This is the underlying reason why NaHCO3 isn’t recommended for patients who aren’t being ventilated with definitive airway management.9 For the patient with ongoing end tidal CO2 (EtCO2) monitoring, CO2 levels should return to pre-administration levels after several ventilations. Other medications exist to correct acidosis without the resulting increase in CO2, but they haven’t been embraced in resuscitation due to lack of supporting evidence.10
Although adequacy of ventilation is key, blood flow through the lungs is required for the exchange of oxygen and CO2,, and good cardiac chest compressions will help accomplish this in cardiac arrest. Researchers found that as long as ventilation and pulmonary blood flow were maintained, increases in CO2 could be eliminated without further problems or adverse effects.11
In response to the decreased emphasis on NaHCO3, prior AHA Guidelines encouraged moderate hyperventilation to blow off excess CO2 , thereby assisting in the correction of acidosis. It has since been determined that hyperventilation actually significantly decreases coronary and cerebral perfusion pressures, which subsequently decreases survival rates.
The 2010 Guidelines teach EMS to ventilate at a slower rate of eight to 10 breaths a minute, removing hyperventilation as a means to correct acidosis, yet the correction of acidosis hasn’t been re-addressed in the absence of hyperventilation.9
It has been determined that better neurological outcomes occur with decreased ventilations, but it also has been shown that inadvertent hyperventilation remains a constant problem despite training and the introduction of capnography.12 The prehospital use of waveform capnography can help control ventilation rates in these situations.
Aggressive chest compressions have again become the focus of the 2010 AHA Guidelines, but compressions provide less than 30% of blood flow in cardiac arrest and rescuer fatigue increases with each minute. A concerning 2005 study found that prehospital CPR was really only being accomplished an average of 48% of the time during cardiac arrest, and only 38% when defibrillation and ECG placement is considered.10 EMS providers know the difficulty in maintaining good CPR while moving and transporting patients. Recent studies challenge the benefit of mechanical CPR devices, although they appear to allow for consistent chest compressions in the difficult prehospital transport setting.8
Because bicarbonate crosses the blood-brain barrier, concerns have been raised about creating an inadvertent hypernatremia, which is an elevated sodium level, with the use of NaHCO3. If that were to occur, it would decrease the cerebral perfusion pressures.

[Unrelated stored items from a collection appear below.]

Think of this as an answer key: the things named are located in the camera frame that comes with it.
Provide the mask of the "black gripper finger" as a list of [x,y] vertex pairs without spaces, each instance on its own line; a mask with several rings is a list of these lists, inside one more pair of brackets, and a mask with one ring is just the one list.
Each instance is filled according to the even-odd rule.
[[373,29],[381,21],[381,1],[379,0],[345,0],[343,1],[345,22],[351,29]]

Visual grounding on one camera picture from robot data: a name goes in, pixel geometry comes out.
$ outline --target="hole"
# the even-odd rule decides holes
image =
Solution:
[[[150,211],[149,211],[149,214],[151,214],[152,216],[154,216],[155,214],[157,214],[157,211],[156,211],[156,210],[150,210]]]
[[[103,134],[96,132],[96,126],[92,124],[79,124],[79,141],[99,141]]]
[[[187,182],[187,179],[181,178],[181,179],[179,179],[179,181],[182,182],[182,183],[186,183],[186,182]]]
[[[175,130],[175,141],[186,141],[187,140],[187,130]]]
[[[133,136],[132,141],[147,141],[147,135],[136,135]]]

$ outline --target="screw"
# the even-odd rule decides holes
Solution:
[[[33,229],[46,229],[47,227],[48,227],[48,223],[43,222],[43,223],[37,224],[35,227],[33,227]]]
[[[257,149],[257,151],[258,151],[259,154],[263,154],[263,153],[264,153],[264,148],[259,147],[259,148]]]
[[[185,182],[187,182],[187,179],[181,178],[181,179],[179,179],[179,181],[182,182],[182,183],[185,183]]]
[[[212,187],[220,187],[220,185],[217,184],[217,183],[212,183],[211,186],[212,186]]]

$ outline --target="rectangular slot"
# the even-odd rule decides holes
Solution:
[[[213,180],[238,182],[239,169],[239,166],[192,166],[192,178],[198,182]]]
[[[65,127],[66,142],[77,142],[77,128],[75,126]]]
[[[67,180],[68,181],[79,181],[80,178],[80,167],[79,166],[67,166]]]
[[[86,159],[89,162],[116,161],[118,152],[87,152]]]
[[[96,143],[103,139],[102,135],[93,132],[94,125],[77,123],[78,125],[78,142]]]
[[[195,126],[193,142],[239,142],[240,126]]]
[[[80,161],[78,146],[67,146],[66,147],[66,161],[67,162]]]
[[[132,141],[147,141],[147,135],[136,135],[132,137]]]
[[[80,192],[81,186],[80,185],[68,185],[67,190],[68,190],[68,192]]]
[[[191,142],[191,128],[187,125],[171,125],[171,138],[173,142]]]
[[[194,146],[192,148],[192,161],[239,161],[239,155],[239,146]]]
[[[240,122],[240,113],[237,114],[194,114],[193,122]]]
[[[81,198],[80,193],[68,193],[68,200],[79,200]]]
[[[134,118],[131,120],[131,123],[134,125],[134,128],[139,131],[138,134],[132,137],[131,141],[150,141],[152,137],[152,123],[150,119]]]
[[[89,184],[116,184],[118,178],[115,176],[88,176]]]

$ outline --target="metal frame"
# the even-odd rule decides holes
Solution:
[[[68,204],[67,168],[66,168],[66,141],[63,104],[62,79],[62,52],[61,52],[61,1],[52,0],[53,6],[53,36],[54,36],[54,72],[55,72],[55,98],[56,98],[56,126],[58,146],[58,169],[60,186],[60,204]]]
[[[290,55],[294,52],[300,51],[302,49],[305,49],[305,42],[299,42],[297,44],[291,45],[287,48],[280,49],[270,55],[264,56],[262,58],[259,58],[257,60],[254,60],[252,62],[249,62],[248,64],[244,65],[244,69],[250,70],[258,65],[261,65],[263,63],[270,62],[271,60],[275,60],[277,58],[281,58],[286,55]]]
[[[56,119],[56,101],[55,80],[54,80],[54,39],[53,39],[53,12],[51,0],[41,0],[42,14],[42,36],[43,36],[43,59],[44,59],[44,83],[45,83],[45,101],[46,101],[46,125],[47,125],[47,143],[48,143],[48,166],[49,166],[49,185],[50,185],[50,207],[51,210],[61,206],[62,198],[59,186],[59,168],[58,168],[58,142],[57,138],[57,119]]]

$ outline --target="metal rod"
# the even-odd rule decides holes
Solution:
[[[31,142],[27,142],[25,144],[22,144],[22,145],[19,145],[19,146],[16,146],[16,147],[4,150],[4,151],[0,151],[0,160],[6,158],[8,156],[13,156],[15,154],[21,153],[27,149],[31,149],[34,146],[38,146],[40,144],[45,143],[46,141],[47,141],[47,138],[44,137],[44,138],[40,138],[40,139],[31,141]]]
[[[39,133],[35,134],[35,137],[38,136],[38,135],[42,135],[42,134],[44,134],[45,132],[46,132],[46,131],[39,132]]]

However, recent studies have also demonstrated that this only occurs on a limited basis. Animal models have been given as much as 4–6 mEq/kg without adverse sodium shifting. For example, it would take eight ampules of bicarbonate to reach the 4 mEq/kg level in a 220 lb. patient.13
Epinephrine & Bicarbonate
Sodium bicarbonate administration in conjunction with epinephrine was reported to increase survival as early as 1968, with more recent studies demonstrating similar results.14 This was reaffirmed in 2005 when Pittsburgh researchers found that EMS systems administering NaHCO3 with epinephrine within minutes of resuscitation demonstrated a higher ROSC, higher discharge rate and better neurological outcome.15
Seattle continually demonstrates one of the highest survival rates for patients suffering cardiac arrest in the out-of-hospital setting. Resuscitation is reported to be as high as 45% in cardiac arrest secondary to v fib.16 Michael Copass, MD, and his colleagues have studied the effects of NaHCO3 on epinephrine and lidocaine in the outcome of cardiac arrest due to v fib, and they discovered the use of a continuous infusion of NaHCO3 led to an increased ROSC in the prehospital setting even though it doesn’t impact long-term survival.17
Most recently, in a 2006 study in Pittsburgh, researchers evaluated the effects of NaHCO3 administration for documented cases of cardiac arrest. Although they reported no statistical value to the early use of NaHCO3, they found value in using NaHCO3 in prolonged cardiac arrest of greater than 15 minutes.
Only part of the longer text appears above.